SSL Sertifikaları, kimliği doğrulanmış herhangi bir WordPress dağıtımı için isteğe bağlı bir geliştirme değil, bir ön koşuldur. Modern tarayıcılar, HTTP üzerinden sunulan giriş formlarında güvenlik uyarıları gösterecek ve WordPress’in kendisi bunu yönetici panelinde işaretleyecektir.

Sıfırdan yeni bir özel WordPress sitesi kuruyorsanız, Alan Adı Kaydı aracılığıyla özel bir alan adı kaydettirmek ve bunu uygun bir SSL sertifikasıyla eşleştirmek, kimlik doğrulama katmanının ilk günden itibaren güvenli bir temele oturtulmasını sağlar.

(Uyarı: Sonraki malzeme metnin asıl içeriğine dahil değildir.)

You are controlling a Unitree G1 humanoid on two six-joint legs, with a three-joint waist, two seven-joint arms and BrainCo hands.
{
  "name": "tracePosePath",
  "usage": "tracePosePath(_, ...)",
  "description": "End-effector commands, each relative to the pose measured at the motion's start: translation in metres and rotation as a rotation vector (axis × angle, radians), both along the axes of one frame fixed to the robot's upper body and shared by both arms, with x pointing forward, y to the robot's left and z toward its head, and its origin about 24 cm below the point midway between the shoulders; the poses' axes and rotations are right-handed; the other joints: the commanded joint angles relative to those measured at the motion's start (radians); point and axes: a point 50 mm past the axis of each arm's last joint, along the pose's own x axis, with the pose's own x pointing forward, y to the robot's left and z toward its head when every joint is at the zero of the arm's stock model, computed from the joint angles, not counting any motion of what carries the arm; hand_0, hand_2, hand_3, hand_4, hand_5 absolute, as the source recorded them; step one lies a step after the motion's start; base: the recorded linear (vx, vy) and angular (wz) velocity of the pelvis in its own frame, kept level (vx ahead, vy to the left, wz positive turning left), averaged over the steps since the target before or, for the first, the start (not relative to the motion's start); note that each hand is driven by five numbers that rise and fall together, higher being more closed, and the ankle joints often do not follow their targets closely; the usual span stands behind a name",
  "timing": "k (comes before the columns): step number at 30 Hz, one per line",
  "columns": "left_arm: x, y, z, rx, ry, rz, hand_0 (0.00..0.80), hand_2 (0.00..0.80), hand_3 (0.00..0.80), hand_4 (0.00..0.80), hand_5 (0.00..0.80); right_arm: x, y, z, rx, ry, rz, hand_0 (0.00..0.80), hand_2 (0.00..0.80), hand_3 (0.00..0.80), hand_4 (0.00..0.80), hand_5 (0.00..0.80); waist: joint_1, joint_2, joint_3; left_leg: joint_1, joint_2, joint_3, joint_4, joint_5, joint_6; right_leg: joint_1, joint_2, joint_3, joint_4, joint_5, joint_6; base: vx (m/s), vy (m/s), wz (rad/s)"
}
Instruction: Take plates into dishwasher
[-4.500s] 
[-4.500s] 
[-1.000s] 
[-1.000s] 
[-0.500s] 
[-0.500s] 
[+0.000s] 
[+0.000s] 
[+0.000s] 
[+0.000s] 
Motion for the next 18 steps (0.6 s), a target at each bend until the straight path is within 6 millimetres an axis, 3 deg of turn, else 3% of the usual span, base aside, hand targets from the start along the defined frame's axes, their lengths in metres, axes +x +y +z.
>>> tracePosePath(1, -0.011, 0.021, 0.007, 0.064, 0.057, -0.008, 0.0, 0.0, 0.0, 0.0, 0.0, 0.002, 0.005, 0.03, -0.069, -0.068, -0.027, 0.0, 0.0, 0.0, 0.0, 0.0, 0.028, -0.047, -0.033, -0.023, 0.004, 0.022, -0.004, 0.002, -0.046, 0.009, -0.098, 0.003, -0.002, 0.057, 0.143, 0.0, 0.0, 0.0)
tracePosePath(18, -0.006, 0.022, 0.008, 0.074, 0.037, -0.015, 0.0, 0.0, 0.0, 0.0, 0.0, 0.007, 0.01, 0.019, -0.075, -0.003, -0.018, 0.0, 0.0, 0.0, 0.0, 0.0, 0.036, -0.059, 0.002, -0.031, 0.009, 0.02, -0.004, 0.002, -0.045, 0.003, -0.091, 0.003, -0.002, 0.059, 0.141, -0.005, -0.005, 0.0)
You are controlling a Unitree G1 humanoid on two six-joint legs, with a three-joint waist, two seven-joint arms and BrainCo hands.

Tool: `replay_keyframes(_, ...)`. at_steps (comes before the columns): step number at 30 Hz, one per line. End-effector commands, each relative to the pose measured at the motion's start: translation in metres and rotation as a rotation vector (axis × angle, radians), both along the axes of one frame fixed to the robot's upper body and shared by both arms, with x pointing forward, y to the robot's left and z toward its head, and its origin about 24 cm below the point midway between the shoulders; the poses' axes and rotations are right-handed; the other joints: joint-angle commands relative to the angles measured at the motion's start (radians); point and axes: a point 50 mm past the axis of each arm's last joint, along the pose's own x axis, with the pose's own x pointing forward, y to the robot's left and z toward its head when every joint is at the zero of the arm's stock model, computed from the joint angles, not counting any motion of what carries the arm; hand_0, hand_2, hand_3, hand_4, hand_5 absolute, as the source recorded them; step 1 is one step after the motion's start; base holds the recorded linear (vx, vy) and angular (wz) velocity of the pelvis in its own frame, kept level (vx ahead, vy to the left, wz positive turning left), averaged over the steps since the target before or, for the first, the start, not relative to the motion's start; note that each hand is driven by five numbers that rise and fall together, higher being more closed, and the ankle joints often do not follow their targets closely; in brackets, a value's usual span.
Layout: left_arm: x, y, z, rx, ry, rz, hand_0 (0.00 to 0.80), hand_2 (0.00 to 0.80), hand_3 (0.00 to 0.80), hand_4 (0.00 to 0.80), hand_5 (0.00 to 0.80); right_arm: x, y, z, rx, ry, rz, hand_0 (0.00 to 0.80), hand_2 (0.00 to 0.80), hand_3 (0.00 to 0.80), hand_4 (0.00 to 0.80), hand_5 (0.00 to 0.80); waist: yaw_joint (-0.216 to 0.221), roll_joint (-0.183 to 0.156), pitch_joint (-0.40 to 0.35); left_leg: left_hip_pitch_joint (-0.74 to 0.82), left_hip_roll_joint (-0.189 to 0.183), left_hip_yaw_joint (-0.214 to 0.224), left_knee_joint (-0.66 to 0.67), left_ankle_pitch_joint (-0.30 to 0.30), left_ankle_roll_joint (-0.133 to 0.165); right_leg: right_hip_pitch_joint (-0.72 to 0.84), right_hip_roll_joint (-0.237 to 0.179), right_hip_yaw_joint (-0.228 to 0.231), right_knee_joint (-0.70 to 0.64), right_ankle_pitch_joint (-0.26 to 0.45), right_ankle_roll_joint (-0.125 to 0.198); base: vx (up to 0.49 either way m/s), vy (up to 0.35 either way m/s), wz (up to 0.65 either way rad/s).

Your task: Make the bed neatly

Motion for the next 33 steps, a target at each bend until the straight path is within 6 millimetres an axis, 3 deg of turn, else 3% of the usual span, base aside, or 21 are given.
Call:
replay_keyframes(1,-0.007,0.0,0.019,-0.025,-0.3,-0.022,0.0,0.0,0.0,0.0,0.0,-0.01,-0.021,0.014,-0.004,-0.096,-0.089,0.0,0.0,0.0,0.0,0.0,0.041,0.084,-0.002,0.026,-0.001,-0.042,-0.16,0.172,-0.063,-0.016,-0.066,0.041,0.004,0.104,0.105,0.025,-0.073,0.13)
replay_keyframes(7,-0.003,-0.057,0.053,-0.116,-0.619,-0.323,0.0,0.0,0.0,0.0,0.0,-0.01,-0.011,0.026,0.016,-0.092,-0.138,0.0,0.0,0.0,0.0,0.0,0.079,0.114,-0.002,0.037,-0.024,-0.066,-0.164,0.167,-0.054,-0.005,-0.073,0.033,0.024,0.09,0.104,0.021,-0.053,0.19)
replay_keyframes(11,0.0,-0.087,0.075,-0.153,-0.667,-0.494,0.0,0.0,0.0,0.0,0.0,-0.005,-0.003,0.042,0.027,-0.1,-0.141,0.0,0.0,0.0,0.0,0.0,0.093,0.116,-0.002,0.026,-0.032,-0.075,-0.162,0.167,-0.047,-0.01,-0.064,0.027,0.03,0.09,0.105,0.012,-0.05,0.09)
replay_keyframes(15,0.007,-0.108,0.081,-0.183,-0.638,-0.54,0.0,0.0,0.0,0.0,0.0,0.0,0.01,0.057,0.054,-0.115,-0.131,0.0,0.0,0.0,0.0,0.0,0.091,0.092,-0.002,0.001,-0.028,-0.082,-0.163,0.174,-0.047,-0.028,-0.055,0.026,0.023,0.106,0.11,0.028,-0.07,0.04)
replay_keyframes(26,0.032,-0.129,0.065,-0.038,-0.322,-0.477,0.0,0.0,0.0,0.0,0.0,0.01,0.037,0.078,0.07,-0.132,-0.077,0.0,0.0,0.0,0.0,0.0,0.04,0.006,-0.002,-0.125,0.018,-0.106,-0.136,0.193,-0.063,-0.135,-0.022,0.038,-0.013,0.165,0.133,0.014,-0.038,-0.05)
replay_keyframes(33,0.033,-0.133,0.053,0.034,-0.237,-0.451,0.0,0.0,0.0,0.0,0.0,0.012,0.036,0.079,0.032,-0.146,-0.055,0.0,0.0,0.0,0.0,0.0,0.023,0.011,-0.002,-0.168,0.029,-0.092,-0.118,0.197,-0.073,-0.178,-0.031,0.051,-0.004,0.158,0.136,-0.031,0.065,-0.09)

Pratik Temel Kontrol Listesi

Herhangi bir giriş zorunluluğu uygulamasıyla yayına geçmeden önce aşağıdakilerin her birini doğrulayın:

• Giriş sayfası erişilebilir. wp-login.php ve /wp-admin/ adreslerinin zorunluluk kodunuz veya sunucu kurallarınız tarafından yanlışlıkla engellenmediğini onaylayın.
• REST API uç noktaları denetlendi. Hangi REST rotalarının kamuya açık kalması gerektiğini (ödeme geri aramaları, uygulama entegrasyonları) belirleyin ve bunları açıkça beyaz listeye alın.
• wp-cron.php engellenmedi. Cron istekleri giriş zorunluluğu tarafından kesilirse zamanlanmış görevler sessizce başarısız olacaktır.
• Yüklenen medya korundu. Siteniz hassas dosyalar sunuyorsa, PHP aracılığıyla sunucu düzeyinde dosya yönlendirmesi uygulayın — yalnızca WordPress düzeyinde erişim kontrolüne güvenmeyin.
• HTTPS zorlandı. Giriş kapısı etkinleşmeden önce tüm HTTP trafiğini HTTPS’ye yönlendirin.
• Giriş sonrası yönlendirme test edildi. Özellikle giriş yapmadan önce derin bir bağlantıya erişirken kullanıcıların kimlik doğrulamasının ardından doğru sayfaya yönlendirildiğini doğrulayın.
• Parola sıfırlama akışı çalışıyor. wp-login.php?action=lostpassword yolu kimliği doğrulanmamış kullanıcılar için erişilebilir kalmalıdır.
• XML-RPC değerlendirildi. XML-RPC kullanmıyorsanız devre dışı bırakın. Kullanıyorsanız, giriş zorunluluğunuzun onu engellemediğinden emin olun.
• Hazırlık ve üretim paritesi. Hazırlıkta .htaccess Basic Auth kullanıyorsanız, üretime dağıtmadan önce kaldırıldığından veya değiştirildiğinden emin olun.

SSS

WordPress girişini zorlamak SEO’yu etkiler mi?

Evet, önemli ölçüde. Arama motoru tarayıcıları WordPress giriş formları aracılığıyla kimlik doğrulayamaz, bu nedenle tamamen kapılı bir site dizine eklenmez. Kamuya açık keşfedilebilirlik bir hedefse, site geneli giriş zorunluluğu yerine seçici içerik kısıtlaması kullanın. Tamamen özel siteler için bu amaçlanan davranıştır.

Force Login eklentisi WordPress REST API’sini engeller mi?

Kevin Vess tarafından geliştirilen Force Login eklentisi, son sürümlerde varsayılan olarak REST API isteklerini engellemez — zorunluluğu yalnızca ön uç şablon işlemeye uygular. Ancak, kimliği doğrulanmamış REST API istekleri, rest_authentication_errors filtresi veya özel bir API kimlik doğrulama eklentisi kullanarak REST API erişimini ayrıca kısıtlamadığınız sürece veri döndürmeye devam edecektir.

Çok siteli bir ağda eklenti olmadan giriş zorlaması yapabilir miyim?

Evet, ancak functions.php kancası, tek bir sitenin tema dosyası yerine ağ genelinde etkinleştirilmiş bir eklentiye veya wp-content/mu-plugins/ dizinine yerleştirilmelidir. Tema düzeyindeki kod yalnızca o temayı kullanan siteye uygulanır, tüm ağa değil.

Site geneli giriş zorunluluğu uygulandığında WooCommerce ödeme sayfalarına ne olur?

WooCommerce ödeme, sepet, hesap kaydı ve ödeme ağ geçidi geri arama URL’leri, zorunluluk kodunuzda açıkça beyaz listeye alınmalıdır. Bunu yapmamak, müşterileri ödeme akışından uzaklaştırarak tüm satın almaları bozacaktır. Bir WooCommerce sitesinde giriş zorunluluğunu etkinleştirdikten sonra her zaman tam satın alma akışını test edin.

HTTP Basic Auth, bir WordPress sitesi için tek güvenlik katmanı olarak yeterli midir?

Hayır. HTTP Basic Auth, kimliği doğrulanmamış erişime karşı koruma sağlar, ancak kimlik bilgilerini Base64 kodlamasıyla iletir; bu, şifrelenmemiş bir bağlantıda ele geçirilirse kolayca çözülür. Her zaman HTTPS üzerinden kullanılmalıdır. Ayrıca, WordPress düzeyinde kimlik doğrulamanın sağladığı oturum yönetimi, denetim günlüğü veya rol tabanlı erişim kontrolü yetenekleri sunmaz. Basic Auth’u uygun WordPress kimlik doğrulamasının yerine değil, tamamlayıcı bir katman olarak kullanın.